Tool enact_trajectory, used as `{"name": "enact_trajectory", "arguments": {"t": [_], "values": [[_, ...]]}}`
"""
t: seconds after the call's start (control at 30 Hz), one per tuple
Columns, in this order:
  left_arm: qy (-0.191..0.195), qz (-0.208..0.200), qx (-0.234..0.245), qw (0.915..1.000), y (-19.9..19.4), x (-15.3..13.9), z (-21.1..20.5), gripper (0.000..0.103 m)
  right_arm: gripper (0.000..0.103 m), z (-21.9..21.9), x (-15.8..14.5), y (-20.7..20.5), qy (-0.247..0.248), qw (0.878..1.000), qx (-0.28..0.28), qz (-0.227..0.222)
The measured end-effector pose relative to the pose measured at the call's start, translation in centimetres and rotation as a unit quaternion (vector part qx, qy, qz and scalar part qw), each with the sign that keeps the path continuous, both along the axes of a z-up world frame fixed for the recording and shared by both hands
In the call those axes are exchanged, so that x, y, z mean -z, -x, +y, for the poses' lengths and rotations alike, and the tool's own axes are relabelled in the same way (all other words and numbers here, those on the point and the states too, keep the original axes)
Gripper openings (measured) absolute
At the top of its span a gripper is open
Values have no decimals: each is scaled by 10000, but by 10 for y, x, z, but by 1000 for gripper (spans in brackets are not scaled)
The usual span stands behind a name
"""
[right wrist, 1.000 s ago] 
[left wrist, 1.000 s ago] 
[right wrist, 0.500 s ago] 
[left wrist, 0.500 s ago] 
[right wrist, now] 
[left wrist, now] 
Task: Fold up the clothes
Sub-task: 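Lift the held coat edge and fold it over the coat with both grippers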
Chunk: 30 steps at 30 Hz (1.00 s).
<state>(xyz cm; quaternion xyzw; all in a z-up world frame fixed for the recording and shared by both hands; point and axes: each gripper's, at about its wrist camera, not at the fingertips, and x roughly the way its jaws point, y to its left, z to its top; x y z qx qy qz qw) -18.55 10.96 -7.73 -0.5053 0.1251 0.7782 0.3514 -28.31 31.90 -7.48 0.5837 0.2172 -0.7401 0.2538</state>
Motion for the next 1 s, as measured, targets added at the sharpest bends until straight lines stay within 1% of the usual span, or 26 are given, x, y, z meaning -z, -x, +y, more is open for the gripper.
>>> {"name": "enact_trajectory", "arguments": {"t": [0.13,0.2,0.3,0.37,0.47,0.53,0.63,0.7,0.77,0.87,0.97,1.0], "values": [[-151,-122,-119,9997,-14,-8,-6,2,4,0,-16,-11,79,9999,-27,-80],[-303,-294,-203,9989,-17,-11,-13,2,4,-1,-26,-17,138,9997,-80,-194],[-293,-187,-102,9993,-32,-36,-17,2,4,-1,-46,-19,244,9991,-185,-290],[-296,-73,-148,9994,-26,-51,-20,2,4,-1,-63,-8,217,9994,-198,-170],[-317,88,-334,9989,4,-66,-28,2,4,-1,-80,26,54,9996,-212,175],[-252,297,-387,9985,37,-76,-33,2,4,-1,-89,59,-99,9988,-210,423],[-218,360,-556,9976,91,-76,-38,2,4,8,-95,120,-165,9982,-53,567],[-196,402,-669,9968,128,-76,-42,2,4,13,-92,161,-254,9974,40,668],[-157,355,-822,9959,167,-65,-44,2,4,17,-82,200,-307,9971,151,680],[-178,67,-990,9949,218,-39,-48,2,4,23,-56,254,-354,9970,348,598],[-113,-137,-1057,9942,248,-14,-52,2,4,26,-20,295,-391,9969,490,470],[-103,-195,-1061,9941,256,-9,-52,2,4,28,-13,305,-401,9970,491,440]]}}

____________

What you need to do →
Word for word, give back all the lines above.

Task solution →
Tool enact_trajectory, used as `{"name": "enact_trajectory", "arguments": {"t": [_], "values": [[_, ...]]}}`
"""
t: seconds after the call's start (control at 30 Hz), one per tuple
Columns, in this order:
  left_arm: qy (-0.191..0.195), qz (-0.208..0.200), qx (-0.234..0.245), qw (0.915..1.000), y (-19.9..19.4), x (-15.3..13.9), z (-21.1..20.5), gripper (0.000..0.103 m)
  right_arm: gripper (0.000..0.103 m), z (-21.9..21.9), x (-15.8..14.5), y (-20.7..20.5), qy (-0.247..0.248), qw (0.878..1.000), qx (-0.28..0.28), qz (-0.227..0.222)
The measured end-effector pose relative to the pose measured at the call's start, translation in centimetres and rotation as a unit quaternion (vector part qx, qy, qz and scalar part qw), each with the sign that keeps the path continuous, both along the axes of a z-up world frame fixed for the recording and shared by both hands
In the call those axes are exchanged, so that x, y, z mean -z, -x, +y, for the poses' lengths and rotations alike, and the tool's own axes are relabelled in the same way (all other words and numbers here, those on the point and the states too, keep the original axes)
Gripper openings (measured) absolute
At the top of its span a gripper is open
Values have no decimals: each is scaled by 10000, but by 10 for y, x, z, but by 1000 for gripper (spans in brackets are not scaled)
The usual span stands behind a name
"""
[right wrist, 1.000 s ago] 
[left wrist, 1.000 s ago] 
[right wrist, 0.500 s ago] 
[left wrist, 0.500 s ago] 
[right wrist, now] 
[left wrist, now] 
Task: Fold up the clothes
Sub-task: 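Lift the held coat edge and fold it over the coat with both grippers
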Chunk: 30 steps at 30 Hz (1.00 s).
<state>(xyz cm; quaternion xyzw; all in a z-up world frame fixed for the recording and shared by both hands; point and axes: each gripper's, at about its wrist camera, not at the fingertips, and x roughly the way its jaws point, y to its left, z to its top; x y z qx qy qz qw) -18.55 10.96 -7.73 -0.5053 0.1251 0.7782 0.3514 -28.31 31.90 -7.48 0.5837 0.2172 -0.7401 0.2538</state>
Motion for the next 1 s, as measured, targets added at the sharpest bends until straight lines stay within 1% of the usual span, or 26 are given, x, y, z meaning -z, -x, +y, more is open for the gripper.
>>> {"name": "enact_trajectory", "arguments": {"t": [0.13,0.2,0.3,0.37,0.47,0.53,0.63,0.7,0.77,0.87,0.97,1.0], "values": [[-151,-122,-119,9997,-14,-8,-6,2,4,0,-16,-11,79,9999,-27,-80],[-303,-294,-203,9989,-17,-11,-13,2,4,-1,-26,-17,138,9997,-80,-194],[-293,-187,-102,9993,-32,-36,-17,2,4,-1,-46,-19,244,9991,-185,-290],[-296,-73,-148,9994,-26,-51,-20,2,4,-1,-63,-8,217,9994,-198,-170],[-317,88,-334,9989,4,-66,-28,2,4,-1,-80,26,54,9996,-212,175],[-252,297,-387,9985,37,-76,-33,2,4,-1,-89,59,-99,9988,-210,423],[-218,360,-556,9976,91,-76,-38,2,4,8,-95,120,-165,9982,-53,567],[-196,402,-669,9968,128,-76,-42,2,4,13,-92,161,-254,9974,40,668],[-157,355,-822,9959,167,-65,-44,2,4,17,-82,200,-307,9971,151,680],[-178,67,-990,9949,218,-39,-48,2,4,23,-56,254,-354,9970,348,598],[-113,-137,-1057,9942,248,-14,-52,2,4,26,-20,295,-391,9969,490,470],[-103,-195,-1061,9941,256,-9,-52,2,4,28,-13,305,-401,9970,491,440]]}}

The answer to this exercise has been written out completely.